A meta-analysis Bcl-xL apoptosis from 2009 summarised more than 200 studies in health professions education, and concluded that e-learning is associated with large positive effects compared with no intervention, but compared with other interventions the effects are generally small.12 There is a lack of drug dose calculation studies where different didactic methods are compared. The objective of this study was to compare the learning outcome, certainty and risk of error in drug dose calculations after courses with either self-directed e-learning or conventional classroom teaching. Further aims were to study factors associated with
the learning outcome and risk of error. Methods Design A randomised controlled open study with a parallel group design. Participants Registered nurses working in two hospitals and three municipalities in Eastern Norway were recruited to participate in the study. Inclusion criteria were nurses with at least 1 year of work experience in a 50% part-time job or more. Excluded were nurses working in outpatient
clinics, those who did not administer drugs and any who did not master the Norwegian language sufficiently. The study was performed from September 2007 to April 2009. Interventions At inclusion, all participants completed a form with relevant background characteristics, and nine statements from the General Health Questionnaire (GHQ 30).13 Quality of Life tools are often used to explore psychological well-being.

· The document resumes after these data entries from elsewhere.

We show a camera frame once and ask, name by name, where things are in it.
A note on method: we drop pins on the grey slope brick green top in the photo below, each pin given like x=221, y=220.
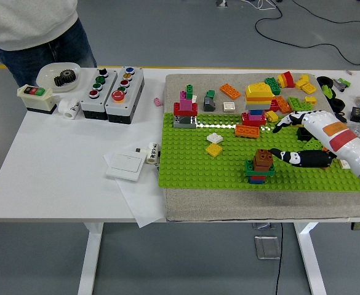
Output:
x=209, y=104

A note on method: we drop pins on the small black clip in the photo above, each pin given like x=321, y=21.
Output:
x=340, y=116

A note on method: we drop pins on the small yellow brick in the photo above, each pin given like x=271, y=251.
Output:
x=310, y=100
x=271, y=116

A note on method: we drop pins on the red pink grey brick tower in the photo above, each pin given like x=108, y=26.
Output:
x=185, y=108

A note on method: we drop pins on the dark green long brick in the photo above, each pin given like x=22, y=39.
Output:
x=249, y=168

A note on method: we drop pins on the white table leg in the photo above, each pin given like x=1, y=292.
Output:
x=89, y=261
x=309, y=261

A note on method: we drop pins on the white wall switch plate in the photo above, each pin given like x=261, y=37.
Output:
x=125, y=167

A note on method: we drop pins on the black metal gear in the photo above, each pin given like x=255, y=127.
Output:
x=65, y=78

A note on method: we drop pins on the grey-brown mat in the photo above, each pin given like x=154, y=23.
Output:
x=229, y=202

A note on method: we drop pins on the person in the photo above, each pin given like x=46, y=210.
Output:
x=29, y=21

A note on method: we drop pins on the yellow flat square brick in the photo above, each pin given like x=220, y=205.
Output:
x=309, y=88
x=213, y=149

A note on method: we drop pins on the white labelled tube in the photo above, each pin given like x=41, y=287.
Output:
x=152, y=153

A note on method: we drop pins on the silver floor socket lid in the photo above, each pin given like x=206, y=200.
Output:
x=264, y=225
x=267, y=247

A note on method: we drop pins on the dark green chunky brick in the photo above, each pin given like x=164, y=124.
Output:
x=272, y=85

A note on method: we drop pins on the orange long brick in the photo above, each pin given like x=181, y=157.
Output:
x=246, y=131
x=324, y=149
x=283, y=104
x=230, y=91

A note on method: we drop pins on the black square brick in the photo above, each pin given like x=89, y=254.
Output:
x=302, y=133

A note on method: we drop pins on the grey four-button control box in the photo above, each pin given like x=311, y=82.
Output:
x=89, y=106

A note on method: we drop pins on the red and blue brick stack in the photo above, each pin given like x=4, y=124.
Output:
x=256, y=180

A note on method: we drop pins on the lime green long brick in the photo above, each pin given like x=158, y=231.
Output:
x=313, y=143

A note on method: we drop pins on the green studded baseplate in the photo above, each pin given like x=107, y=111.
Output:
x=192, y=166

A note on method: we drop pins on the lime green plastic piece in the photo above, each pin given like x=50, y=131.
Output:
x=326, y=90

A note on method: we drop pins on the black tape roll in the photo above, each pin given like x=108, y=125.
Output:
x=319, y=81

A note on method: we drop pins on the brown square brick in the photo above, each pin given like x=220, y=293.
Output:
x=264, y=155
x=261, y=166

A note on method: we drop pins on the white paper sheet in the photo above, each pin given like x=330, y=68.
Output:
x=142, y=202

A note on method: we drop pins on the small pink brick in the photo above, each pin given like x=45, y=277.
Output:
x=157, y=102

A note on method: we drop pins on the grey distant stand foot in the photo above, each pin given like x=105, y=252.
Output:
x=220, y=3

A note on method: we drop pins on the lime green flat plate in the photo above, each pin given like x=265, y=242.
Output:
x=307, y=106
x=294, y=103

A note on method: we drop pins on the white flat square brick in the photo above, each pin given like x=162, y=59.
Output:
x=344, y=164
x=229, y=106
x=214, y=138

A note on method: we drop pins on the grey emergency-stop control box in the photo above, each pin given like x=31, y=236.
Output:
x=127, y=104

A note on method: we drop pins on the green and grey clip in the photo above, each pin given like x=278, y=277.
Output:
x=342, y=82

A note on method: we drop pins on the cream red-green switch box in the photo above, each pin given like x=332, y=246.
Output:
x=38, y=103

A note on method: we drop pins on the white pipe tee fitting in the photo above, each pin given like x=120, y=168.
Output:
x=66, y=107

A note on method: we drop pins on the white plastic bowl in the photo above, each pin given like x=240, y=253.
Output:
x=47, y=77

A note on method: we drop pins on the yellow brick pair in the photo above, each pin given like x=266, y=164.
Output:
x=302, y=80

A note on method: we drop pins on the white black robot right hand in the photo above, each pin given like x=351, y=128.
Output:
x=339, y=138

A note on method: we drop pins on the red yellow orange curved bricks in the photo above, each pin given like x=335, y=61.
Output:
x=286, y=79

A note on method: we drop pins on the red chunky brick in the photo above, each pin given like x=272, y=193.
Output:
x=273, y=105

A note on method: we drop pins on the burger-shaped multicolour brick tower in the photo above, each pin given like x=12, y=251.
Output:
x=258, y=93

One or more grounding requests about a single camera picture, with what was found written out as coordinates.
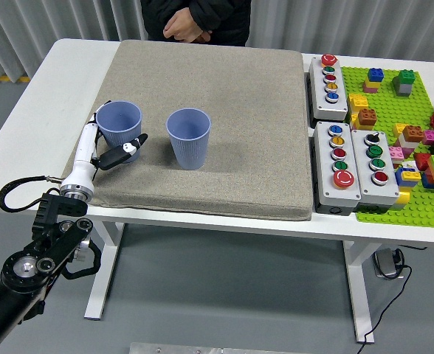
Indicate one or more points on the red sloped toy brick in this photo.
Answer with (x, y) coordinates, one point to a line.
(421, 161)

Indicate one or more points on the orange toy brick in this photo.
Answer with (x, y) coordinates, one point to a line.
(412, 133)
(366, 118)

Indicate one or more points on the large yellow toy brick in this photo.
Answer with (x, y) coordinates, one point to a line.
(358, 101)

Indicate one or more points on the person's left hand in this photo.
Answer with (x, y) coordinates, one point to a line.
(182, 24)

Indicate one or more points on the blue ribbed plastic cup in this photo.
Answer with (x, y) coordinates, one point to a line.
(119, 116)
(189, 147)

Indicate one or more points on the flat yellow toy brick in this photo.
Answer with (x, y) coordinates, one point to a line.
(412, 175)

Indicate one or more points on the grey four-button control box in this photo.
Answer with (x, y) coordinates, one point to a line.
(361, 169)

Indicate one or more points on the yellow round toy brick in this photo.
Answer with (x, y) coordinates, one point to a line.
(399, 200)

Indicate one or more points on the green studded baseplate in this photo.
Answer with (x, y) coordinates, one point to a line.
(386, 107)

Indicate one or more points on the person's right hand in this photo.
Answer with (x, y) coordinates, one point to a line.
(206, 36)

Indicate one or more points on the magenta toy brick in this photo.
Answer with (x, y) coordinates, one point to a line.
(430, 137)

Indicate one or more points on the person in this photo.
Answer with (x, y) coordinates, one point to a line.
(224, 18)

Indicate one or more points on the grey pleated curtain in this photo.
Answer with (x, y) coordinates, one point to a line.
(54, 18)

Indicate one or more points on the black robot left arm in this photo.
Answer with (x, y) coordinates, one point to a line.
(47, 254)

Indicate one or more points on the blue toy brick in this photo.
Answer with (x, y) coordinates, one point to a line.
(403, 182)
(375, 73)

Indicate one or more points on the pink toy brick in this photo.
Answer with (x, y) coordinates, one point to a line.
(368, 89)
(396, 152)

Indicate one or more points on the grey power adapter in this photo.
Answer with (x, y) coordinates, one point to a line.
(386, 263)

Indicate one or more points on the white toy brick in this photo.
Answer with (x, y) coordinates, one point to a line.
(405, 143)

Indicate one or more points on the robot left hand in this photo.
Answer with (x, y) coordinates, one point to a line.
(82, 162)

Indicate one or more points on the grey toy brick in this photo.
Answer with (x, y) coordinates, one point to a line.
(405, 89)

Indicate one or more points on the white printed toy tile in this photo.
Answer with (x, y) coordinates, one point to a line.
(409, 164)

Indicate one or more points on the grey-brown cushion mat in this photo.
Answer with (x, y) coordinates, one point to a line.
(220, 110)

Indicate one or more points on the white table leg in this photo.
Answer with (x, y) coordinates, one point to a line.
(361, 295)
(108, 276)

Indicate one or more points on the small yellow toy brick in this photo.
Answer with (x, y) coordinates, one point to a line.
(398, 130)
(372, 84)
(354, 118)

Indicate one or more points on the grey five-button control box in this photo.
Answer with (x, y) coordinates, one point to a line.
(318, 92)
(324, 177)

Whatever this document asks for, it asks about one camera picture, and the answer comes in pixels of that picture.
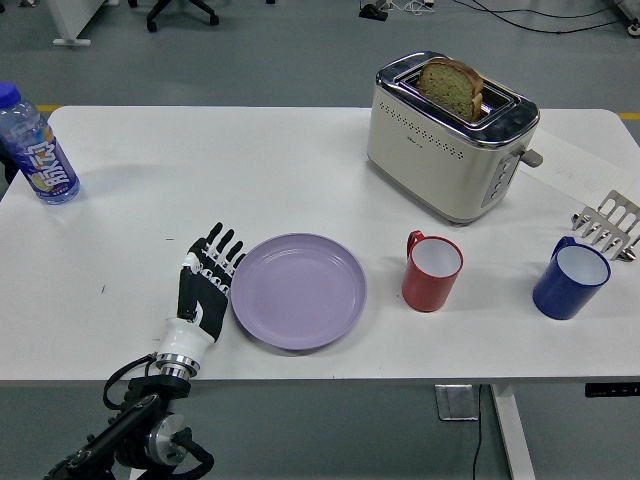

The GHQ 30 contains the dimensions of a sense of coping and self-esteem/well-being, and was used to evaluate to what extent the nurses’ sense of coping affected their calculation skills. The nurses performed a multiple choice (MCQ) test in drug dose calculations. The questions were standard calculation tasks for bachelor
students in nursing at university colleges. The test was taken either on paper or on an internet website. The time available for the test was 1 h, and the participants were allowed to use a calculator. After the test, the nurses were randomised to one of two 2-day courses in drug dose calculations. One group was Entinostat assigned to a self-directed, interactive internet-based e-learning course developed at a Norwegian university college. The other was assigned to a 1-day conventional classroom course and a 1-day self-study. The content of the two courses was the same: a review of the basic theory of the different types of calculations, followed by examples and exercises. The topics covered were conversion between units; formulas for dose, quantity and strength; infusions; and dilutions. The e-learning group continued with interactive tests, hints and suggested solutions. They had access to a collection of tests with feedback on answers, and a printout of the compendium was available. The classroom group had 1 day lecture covering the basic theory; exercises in groups; discussion in a plenary session and an individual test at the end of the day.